All lines from the beginning of the listing through the line with "Picture size 672" are to be copied word for word; the pictures are not.

▸ Supplied records:
+++++

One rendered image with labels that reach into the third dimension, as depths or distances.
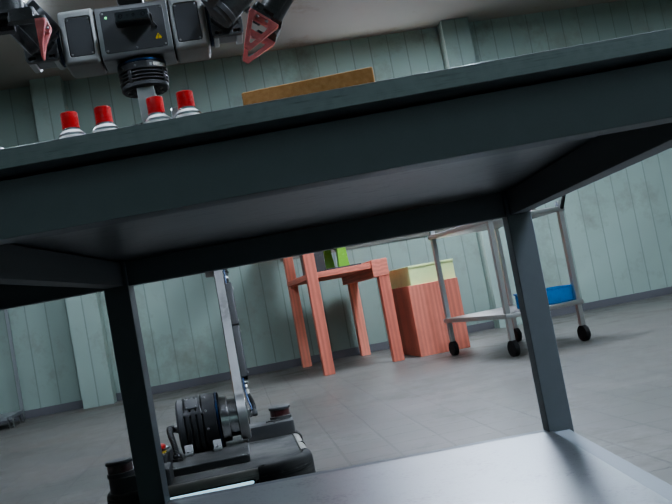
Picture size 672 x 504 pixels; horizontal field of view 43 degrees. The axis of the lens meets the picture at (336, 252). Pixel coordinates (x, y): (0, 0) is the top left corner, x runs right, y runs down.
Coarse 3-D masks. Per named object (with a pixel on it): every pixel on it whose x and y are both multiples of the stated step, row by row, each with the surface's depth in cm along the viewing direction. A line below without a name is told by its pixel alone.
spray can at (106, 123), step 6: (96, 108) 167; (102, 108) 167; (108, 108) 168; (96, 114) 167; (102, 114) 167; (108, 114) 168; (96, 120) 167; (102, 120) 167; (108, 120) 167; (96, 126) 167; (102, 126) 166; (108, 126) 166; (114, 126) 167
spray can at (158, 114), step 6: (156, 96) 167; (150, 102) 167; (156, 102) 167; (162, 102) 168; (150, 108) 167; (156, 108) 167; (162, 108) 168; (150, 114) 167; (156, 114) 167; (162, 114) 167; (150, 120) 166; (156, 120) 166
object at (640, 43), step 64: (512, 64) 83; (576, 64) 83; (640, 64) 88; (128, 128) 83; (192, 128) 83; (256, 128) 85; (320, 192) 145; (384, 192) 162; (448, 192) 185; (128, 256) 197
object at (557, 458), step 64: (320, 128) 87; (384, 128) 87; (448, 128) 87; (512, 128) 87; (576, 128) 87; (640, 128) 118; (0, 192) 86; (64, 192) 86; (128, 192) 86; (192, 192) 86; (256, 192) 86; (512, 192) 200; (0, 256) 130; (64, 256) 162; (192, 256) 206; (256, 256) 206; (512, 256) 207; (128, 320) 204; (128, 384) 203; (448, 448) 206; (512, 448) 192; (576, 448) 180
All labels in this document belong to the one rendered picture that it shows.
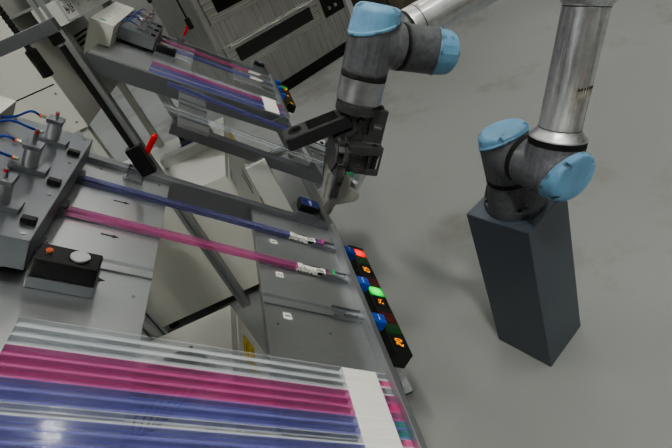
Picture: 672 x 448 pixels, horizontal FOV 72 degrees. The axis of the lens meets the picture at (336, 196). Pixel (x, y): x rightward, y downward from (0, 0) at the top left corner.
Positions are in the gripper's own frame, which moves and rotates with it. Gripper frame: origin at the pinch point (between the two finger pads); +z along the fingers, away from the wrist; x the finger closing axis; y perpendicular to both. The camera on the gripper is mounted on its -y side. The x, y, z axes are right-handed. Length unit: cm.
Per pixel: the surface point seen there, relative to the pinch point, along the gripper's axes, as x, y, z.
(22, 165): -0.7, -47.5, -4.8
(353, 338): -16.6, 4.6, 16.2
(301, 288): -5.9, -3.1, 14.1
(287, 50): 359, 46, 38
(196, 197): 19.0, -22.7, 9.9
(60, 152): 8.2, -44.9, -3.3
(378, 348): -19.8, 7.9, 15.3
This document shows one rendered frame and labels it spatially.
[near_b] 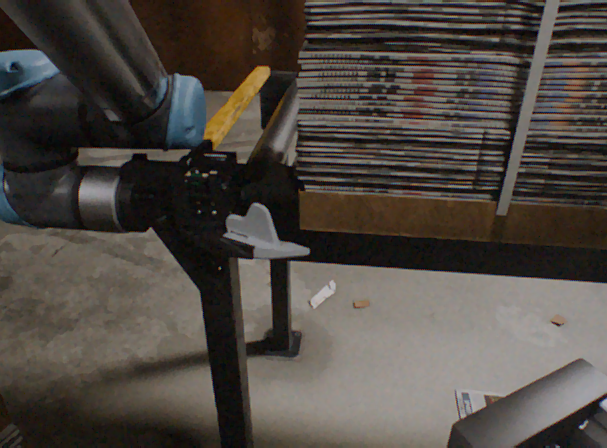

+++++

▸ Response:
One rendered image with labels that reach into the third dimension, as depths or distances.
Picture size 672 x 504 pixels; horizontal field of view 43 degrees. The axis of the lens meets the picture at (336, 252). Pixel coordinates (x, y): (0, 0) is the top left corner, x runs right, y runs down.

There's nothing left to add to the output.